On average it takes four dials for them to connect with someone. Then all hell breaks loose.

The new employee doesn’t know how to introduce themselves. Some of them open with “Hi, this is [name] from [company name]; how are you today?” -- and immediately receive verbal abuse.

Others panic and start apologizing. Some people just get up and walk out. I never ask them back.

For most people, the call lasts about 30 seconds to a minute, with the new employee sweating profusely and looking up at me in distress.

I extend my hand and state:

“Welcome to the family.”

What you have gone through today gives you an idea of how important each and every person is in this room.

Without Marketing, how will people recognize our name when you state it at the start of the call?

Without Sales, who else is there to take the endless pain and suffering of daily rejection

Without Engineering and Product, who can create something amazing enough to captivate and maintain the customer's interest?

Without HR, who is there to support us during our highs and our lows?

After that one minute, you now understand everything behind our business.

You can look forward to every single day you spend at this company -- because every single moment from now on will be better than this.”
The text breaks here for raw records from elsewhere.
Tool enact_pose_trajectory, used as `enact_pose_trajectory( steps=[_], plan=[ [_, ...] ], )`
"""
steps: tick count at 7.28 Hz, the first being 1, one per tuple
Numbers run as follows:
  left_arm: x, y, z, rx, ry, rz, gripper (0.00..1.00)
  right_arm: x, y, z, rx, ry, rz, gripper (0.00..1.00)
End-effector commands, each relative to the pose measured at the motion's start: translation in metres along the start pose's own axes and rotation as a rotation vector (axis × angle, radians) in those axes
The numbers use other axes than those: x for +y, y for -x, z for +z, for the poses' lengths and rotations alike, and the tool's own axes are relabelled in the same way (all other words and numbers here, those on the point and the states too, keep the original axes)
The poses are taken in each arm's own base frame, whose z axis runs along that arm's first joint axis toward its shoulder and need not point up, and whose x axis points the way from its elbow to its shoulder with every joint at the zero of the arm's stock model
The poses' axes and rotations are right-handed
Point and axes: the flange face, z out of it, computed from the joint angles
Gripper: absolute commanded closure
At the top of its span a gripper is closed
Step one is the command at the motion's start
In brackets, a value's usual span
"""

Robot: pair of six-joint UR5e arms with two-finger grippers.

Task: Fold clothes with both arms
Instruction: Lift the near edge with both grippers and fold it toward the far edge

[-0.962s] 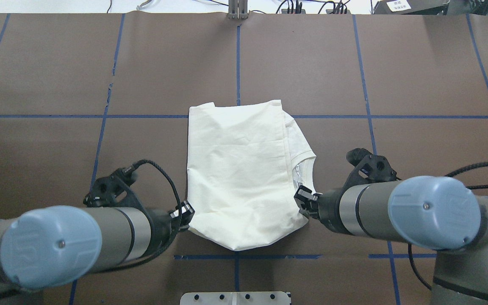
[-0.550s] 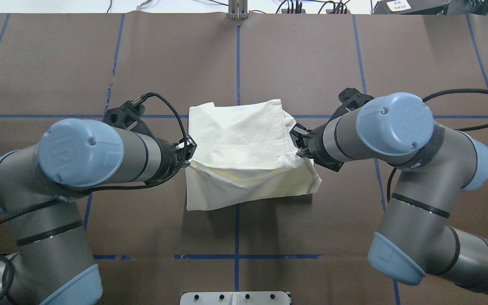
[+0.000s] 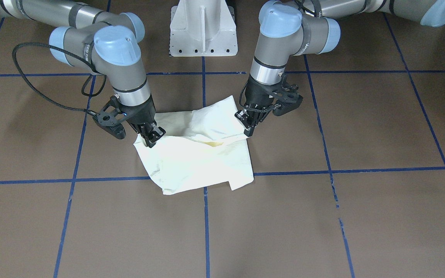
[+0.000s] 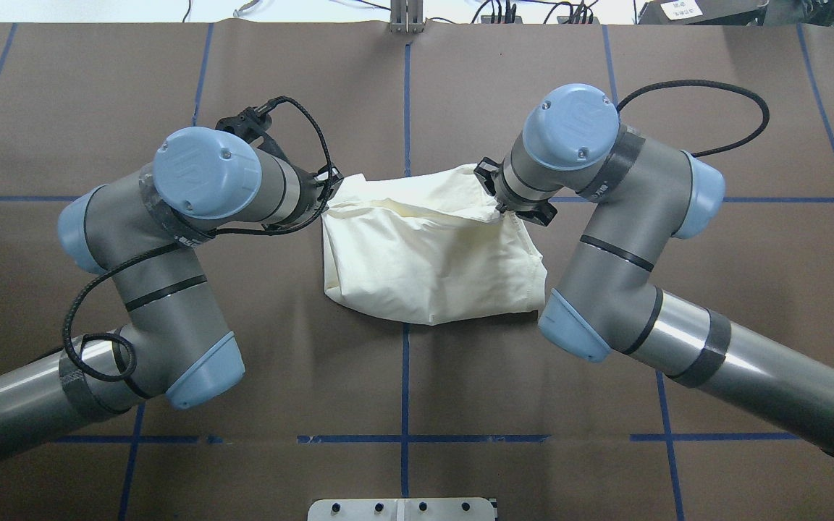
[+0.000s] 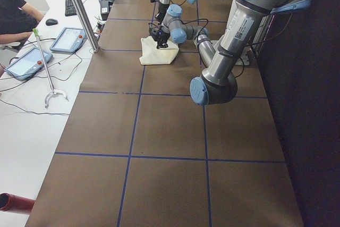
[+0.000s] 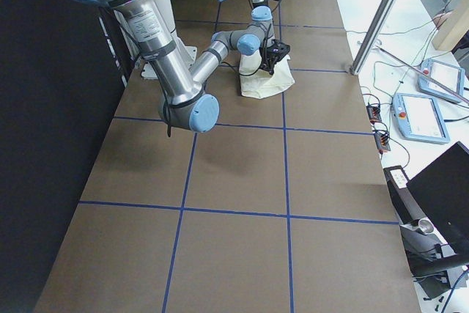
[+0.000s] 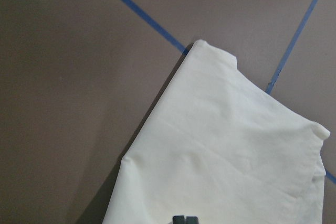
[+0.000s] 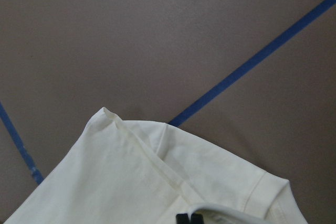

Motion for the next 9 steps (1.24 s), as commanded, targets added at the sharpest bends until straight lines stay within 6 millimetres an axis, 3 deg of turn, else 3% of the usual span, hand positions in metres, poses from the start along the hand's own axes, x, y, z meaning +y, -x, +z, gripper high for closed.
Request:
enact_pose_trajectory(
  steps=[1, 3, 4, 5, 6, 7, 8, 9],
  plan=[
    [-0.012, 0.005, 0.035, 0.014, -0.010, 0.029, 1.00, -0.005, 0.016, 0.030, 0.057, -0.009, -0.045, 1.00],
    [-0.040, 0.006, 0.066, 0.060, -0.030, 0.061, 0.98, -0.014, 0.015, 0.059, 0.017, -0.006, -0.074, 1.00],
    [-0.054, -0.003, 0.049, 0.134, -0.030, 0.059, 0.84, -0.017, 0.013, 0.069, 0.009, -0.005, -0.076, 1.00],
    [-0.055, -0.007, 0.028, 0.176, -0.025, 0.063, 0.83, -0.017, 0.013, 0.069, 0.009, -0.005, -0.077, 1.00],
    [-0.053, 0.007, 0.015, 0.178, 0.036, 0.067, 0.83, -0.017, 0.012, 0.069, 0.009, -0.005, -0.077, 1.00],
    [-0.060, 0.030, 0.009, 0.166, 0.046, 0.065, 0.98, -0.017, 0.012, 0.069, 0.009, -0.005, -0.077, 1.00],
    [-0.061, 0.049, 0.015, 0.174, 0.049, 0.107, 1.00, -0.017, 0.013, 0.069, 0.006, -0.004, -0.078, 1.00],
    [-0.062, 0.083, 0.020, 0.200, 0.077, 0.133, 1.00, -0.017, 0.013, 0.069, 0.008, -0.004, -0.077, 1.00]
  ],
)
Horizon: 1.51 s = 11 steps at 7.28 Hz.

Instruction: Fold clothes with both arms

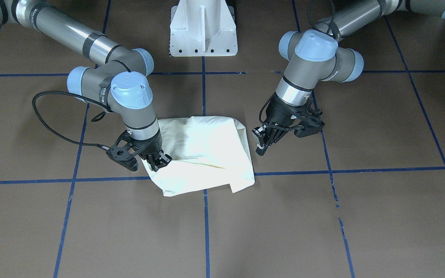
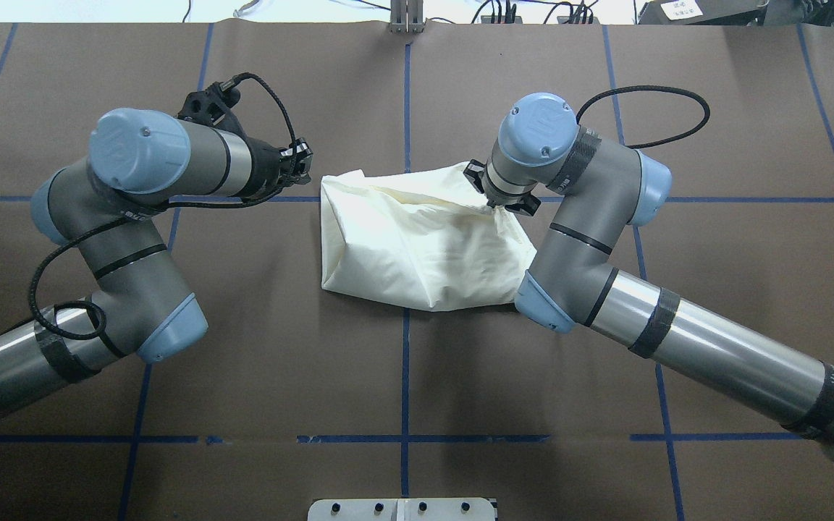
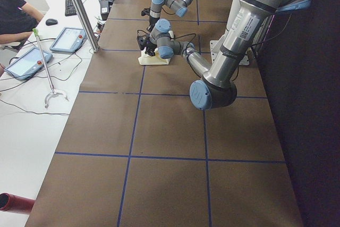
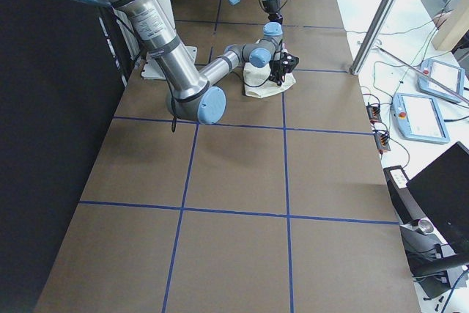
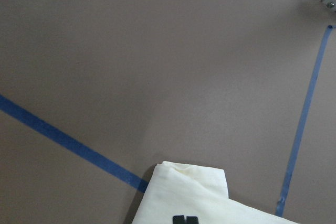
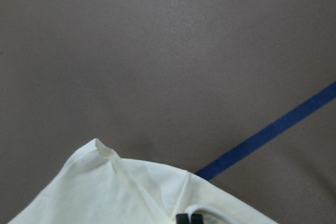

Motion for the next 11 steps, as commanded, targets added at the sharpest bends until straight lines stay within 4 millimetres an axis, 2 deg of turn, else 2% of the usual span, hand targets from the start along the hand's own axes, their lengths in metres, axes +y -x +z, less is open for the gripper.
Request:
enact_pose_trajectory(
  steps=[1, 2, 4, 5, 6, 7, 9, 10, 11],
  plan=[
    [0.003, 0.046, 0.002, 0.062, 0.039, 0.034, 1.00, -0.001, 0.000, -0.001, -0.002, 0.001, 0.001, 1.00],
    [0.007, 0.049, 0.015, 0.090, 0.053, 0.047, 1.00, -0.002, 0.000, -0.001, -0.002, 0.000, 0.002, 1.00],
    [0.045, 0.076, 0.050, 0.199, 0.132, 0.086, 1.00, -0.002, 0.001, -0.002, -0.005, 0.000, 0.001, 1.00],
    [0.049, 0.067, 0.054, 0.213, 0.139, 0.089, 1.00, -0.002, 0.001, -0.002, -0.005, 0.000, 0.001, 1.00],
    [0.073, 0.064, 0.062, 0.213, 0.173, 0.097, 1.00, -0.001, 0.002, -0.003, -0.007, 0.000, 0.001, 1.00],
    [0.080, 0.047, 0.063, 0.233, 0.182, 0.100, 1.00, -0.001, 0.002, -0.003, -0.007, 0.000, 0.002, 1.00],
    [0.103, 0.039, 0.065, 0.245, 0.224, 0.115, 1.00, -0.001, 0.001, -0.003, -0.007, 0.000, 0.002, 1.00],
    [0.115, 0.046, 0.057, 0.240, 0.328, 0.134, 1.00, -0.001, 0.003, -0.005, -0.011, 0.001, 0.001, 1.00],
    [0.124, 0.065, 0.051, 0.216, 0.467, 0.155, 1.00, -0.001, 0.003, -0.005, -0.011, 0.001, 0.001, 1.00]
  ],
)
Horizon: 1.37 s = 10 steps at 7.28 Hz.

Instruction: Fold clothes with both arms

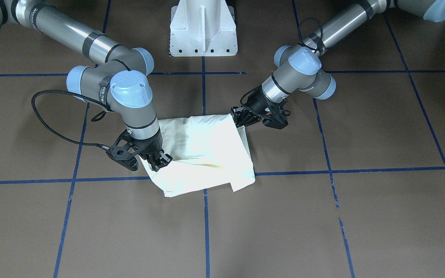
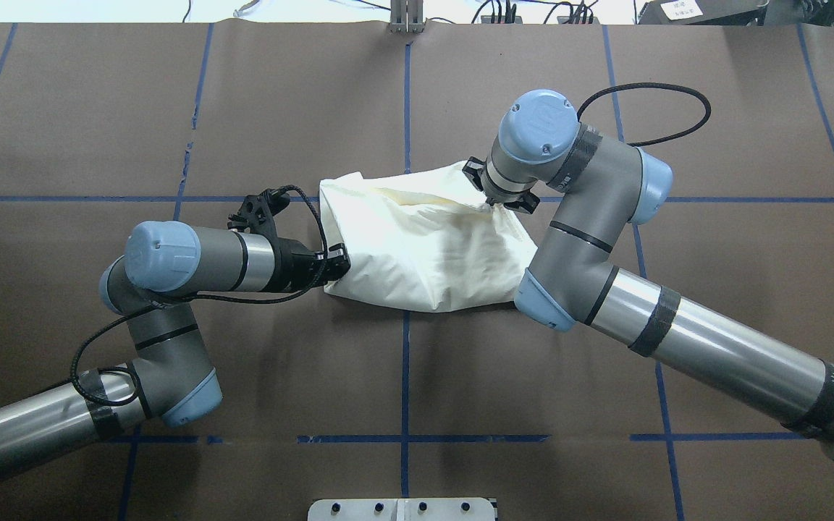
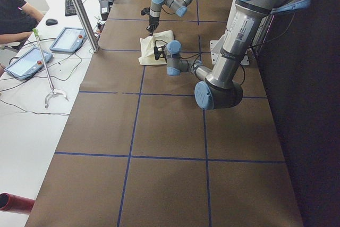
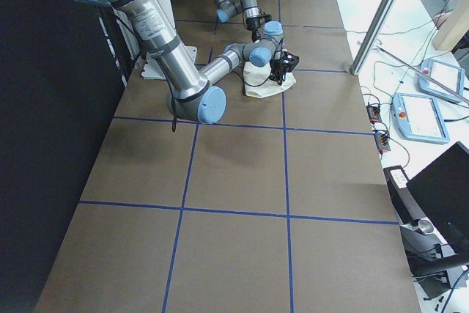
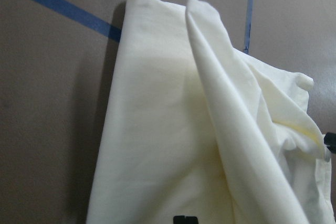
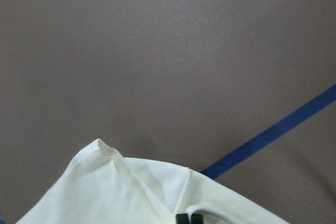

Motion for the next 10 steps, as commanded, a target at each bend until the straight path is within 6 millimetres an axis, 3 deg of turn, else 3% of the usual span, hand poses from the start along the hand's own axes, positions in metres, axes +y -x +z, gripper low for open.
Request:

Creating a moment of intense pressure accomplishes three things:

  1. It creates a permanent bond between all members of the company
  2. It instills an appreciation for the function of every department
  3. It establishes an all-time low, making all future difficulties feel minor in comparison

Back to my original adage: Time and pressure make diamonds. Through trial by fire, I create more diamonds and in a fraction of the time.